Activity | For each line below that contains the string "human", copy that line.

<<<<

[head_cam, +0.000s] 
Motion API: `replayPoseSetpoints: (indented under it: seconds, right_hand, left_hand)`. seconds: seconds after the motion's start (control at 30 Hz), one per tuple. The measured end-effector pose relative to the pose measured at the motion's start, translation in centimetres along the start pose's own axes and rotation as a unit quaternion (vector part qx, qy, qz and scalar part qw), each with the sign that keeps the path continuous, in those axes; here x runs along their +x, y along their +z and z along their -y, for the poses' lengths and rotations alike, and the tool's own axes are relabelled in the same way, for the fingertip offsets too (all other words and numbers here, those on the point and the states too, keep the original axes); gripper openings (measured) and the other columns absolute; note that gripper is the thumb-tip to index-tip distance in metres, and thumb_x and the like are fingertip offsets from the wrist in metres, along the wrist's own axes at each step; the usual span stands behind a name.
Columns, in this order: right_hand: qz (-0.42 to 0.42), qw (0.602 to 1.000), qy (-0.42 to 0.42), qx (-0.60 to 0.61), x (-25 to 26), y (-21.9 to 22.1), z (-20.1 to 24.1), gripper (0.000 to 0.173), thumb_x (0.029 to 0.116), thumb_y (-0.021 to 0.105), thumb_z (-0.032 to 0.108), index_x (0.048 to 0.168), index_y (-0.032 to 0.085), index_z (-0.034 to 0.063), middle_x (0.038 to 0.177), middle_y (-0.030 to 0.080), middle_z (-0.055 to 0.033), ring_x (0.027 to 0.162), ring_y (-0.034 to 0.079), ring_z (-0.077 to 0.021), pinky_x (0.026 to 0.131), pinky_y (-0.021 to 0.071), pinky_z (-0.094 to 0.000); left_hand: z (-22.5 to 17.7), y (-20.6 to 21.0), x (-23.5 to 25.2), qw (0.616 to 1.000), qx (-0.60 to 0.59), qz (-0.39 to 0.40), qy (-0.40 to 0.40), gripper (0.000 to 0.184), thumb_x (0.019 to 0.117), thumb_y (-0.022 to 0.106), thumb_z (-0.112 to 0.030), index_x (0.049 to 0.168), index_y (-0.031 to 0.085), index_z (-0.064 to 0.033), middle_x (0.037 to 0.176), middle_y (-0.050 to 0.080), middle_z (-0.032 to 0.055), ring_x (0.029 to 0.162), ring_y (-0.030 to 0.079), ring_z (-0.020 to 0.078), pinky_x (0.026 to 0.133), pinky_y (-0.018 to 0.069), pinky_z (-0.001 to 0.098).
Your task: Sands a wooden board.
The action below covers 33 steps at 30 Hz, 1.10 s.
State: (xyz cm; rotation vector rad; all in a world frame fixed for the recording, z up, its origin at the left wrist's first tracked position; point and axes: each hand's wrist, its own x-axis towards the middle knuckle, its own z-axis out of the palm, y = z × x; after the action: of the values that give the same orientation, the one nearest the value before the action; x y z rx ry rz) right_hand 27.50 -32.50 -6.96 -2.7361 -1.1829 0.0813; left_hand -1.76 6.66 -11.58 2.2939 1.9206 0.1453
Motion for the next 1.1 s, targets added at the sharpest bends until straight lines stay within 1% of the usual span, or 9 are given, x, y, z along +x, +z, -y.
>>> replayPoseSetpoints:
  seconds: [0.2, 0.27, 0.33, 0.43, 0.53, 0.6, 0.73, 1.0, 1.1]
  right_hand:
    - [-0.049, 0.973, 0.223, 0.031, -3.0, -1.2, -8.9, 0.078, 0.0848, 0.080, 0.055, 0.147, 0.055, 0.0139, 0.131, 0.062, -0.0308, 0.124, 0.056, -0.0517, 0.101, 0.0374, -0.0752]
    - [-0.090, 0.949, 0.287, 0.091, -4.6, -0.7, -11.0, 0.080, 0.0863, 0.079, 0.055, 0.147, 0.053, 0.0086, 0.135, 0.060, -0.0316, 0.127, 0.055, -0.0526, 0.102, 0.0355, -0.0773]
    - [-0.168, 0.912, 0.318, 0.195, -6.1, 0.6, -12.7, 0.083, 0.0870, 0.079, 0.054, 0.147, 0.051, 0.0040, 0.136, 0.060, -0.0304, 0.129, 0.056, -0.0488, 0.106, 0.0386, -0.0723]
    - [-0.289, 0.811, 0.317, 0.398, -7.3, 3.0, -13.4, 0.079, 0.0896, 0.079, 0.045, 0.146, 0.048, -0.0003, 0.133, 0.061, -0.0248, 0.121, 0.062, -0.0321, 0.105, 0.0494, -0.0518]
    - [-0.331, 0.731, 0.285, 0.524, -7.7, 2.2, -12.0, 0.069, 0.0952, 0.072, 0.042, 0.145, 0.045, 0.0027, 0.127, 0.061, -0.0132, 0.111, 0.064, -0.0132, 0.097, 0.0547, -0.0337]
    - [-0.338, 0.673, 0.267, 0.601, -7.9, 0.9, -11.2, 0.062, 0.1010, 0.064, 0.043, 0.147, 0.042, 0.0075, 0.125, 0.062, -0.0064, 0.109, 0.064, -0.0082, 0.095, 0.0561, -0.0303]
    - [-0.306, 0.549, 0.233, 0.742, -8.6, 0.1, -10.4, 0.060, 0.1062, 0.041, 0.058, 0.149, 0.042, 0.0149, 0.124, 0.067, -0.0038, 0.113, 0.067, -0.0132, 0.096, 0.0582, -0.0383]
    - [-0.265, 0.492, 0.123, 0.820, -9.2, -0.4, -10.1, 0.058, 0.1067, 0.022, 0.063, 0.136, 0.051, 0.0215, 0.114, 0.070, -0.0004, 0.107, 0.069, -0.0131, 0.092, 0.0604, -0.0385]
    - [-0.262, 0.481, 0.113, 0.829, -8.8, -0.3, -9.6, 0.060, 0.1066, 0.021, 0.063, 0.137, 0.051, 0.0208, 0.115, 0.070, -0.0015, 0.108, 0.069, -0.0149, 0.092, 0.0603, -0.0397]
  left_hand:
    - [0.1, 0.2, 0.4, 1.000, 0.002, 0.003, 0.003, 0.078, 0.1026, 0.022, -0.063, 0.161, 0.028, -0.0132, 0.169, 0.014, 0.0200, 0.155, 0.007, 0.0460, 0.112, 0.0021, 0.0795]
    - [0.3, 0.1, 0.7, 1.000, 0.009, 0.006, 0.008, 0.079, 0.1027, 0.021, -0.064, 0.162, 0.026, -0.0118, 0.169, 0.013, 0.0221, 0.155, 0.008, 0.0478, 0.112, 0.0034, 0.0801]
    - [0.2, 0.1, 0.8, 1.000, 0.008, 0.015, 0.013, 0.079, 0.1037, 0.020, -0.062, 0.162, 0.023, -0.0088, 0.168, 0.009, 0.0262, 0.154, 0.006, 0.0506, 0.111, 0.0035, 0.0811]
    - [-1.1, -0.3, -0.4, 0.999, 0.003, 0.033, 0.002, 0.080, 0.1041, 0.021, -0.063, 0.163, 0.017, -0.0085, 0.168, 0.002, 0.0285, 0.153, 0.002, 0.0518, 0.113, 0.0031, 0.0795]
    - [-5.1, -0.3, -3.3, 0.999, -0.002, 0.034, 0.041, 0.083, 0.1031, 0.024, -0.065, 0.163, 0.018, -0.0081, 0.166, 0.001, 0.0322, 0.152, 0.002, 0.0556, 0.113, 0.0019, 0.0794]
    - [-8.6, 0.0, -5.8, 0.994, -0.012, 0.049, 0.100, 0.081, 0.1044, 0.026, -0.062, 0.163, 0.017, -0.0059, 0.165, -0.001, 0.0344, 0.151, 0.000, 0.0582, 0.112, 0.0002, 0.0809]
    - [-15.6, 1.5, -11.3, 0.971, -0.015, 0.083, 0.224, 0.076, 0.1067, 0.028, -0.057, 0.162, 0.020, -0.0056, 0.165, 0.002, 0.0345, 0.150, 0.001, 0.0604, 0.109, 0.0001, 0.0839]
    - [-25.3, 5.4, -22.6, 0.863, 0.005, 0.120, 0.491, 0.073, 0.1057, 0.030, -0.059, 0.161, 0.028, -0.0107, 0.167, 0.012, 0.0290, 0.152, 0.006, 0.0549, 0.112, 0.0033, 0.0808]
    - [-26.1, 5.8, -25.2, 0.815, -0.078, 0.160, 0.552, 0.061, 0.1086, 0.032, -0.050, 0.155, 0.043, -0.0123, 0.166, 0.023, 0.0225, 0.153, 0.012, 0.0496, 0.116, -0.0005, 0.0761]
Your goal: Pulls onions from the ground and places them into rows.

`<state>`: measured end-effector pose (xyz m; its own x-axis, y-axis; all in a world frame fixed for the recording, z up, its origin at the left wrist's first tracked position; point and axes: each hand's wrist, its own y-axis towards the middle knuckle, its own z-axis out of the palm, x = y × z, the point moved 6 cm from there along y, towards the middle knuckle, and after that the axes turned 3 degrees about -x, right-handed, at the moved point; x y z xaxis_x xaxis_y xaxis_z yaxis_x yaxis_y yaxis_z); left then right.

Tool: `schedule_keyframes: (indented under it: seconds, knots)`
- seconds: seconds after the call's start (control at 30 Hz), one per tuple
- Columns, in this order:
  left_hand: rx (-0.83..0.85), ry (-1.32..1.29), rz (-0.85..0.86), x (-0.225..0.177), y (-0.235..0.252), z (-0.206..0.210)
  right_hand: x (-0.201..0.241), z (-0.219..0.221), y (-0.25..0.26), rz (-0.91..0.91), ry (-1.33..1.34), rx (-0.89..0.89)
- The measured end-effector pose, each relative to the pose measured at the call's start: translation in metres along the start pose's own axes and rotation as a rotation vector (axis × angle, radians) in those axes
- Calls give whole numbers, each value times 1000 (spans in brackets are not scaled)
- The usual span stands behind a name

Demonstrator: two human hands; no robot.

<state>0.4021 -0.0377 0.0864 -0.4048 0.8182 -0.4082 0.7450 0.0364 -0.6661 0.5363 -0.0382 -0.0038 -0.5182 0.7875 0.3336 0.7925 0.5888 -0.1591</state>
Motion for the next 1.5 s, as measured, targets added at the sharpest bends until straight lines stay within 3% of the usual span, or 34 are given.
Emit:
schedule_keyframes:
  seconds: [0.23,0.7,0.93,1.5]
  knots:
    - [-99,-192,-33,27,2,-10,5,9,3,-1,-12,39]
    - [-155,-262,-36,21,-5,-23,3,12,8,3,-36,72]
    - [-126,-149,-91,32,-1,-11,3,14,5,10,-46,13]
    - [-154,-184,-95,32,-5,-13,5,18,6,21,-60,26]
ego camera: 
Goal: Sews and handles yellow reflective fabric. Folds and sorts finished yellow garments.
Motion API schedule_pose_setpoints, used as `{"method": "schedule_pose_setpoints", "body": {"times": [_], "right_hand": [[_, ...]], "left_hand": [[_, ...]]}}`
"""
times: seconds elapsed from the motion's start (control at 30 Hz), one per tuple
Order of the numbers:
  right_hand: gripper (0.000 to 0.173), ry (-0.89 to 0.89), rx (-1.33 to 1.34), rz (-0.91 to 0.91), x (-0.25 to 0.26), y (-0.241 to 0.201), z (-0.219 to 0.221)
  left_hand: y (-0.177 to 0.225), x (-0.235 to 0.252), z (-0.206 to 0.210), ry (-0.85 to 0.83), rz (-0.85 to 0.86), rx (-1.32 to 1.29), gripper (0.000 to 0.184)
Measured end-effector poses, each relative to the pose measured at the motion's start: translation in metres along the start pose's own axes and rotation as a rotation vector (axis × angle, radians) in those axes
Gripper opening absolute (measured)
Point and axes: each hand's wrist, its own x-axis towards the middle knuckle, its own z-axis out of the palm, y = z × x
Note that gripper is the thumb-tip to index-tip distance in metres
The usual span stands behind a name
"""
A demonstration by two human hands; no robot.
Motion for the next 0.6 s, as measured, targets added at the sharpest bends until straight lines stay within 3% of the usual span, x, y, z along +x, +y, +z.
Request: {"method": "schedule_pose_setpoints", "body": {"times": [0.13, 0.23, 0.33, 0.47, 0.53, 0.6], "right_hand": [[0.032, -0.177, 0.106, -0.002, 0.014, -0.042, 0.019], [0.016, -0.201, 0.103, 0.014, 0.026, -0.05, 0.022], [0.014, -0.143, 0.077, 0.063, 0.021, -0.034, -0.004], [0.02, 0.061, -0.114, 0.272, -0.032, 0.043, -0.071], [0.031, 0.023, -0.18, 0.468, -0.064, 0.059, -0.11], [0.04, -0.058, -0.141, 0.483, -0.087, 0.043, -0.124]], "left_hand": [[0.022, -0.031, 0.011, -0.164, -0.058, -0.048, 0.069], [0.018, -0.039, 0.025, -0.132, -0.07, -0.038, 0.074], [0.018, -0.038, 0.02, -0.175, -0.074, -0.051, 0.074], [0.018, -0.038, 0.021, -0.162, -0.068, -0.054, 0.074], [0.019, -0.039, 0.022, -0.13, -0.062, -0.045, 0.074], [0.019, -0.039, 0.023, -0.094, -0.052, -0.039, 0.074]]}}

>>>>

Final answer |
Demonstrator: two human hands; no robot.
A demonstration by two human hands; no robot.

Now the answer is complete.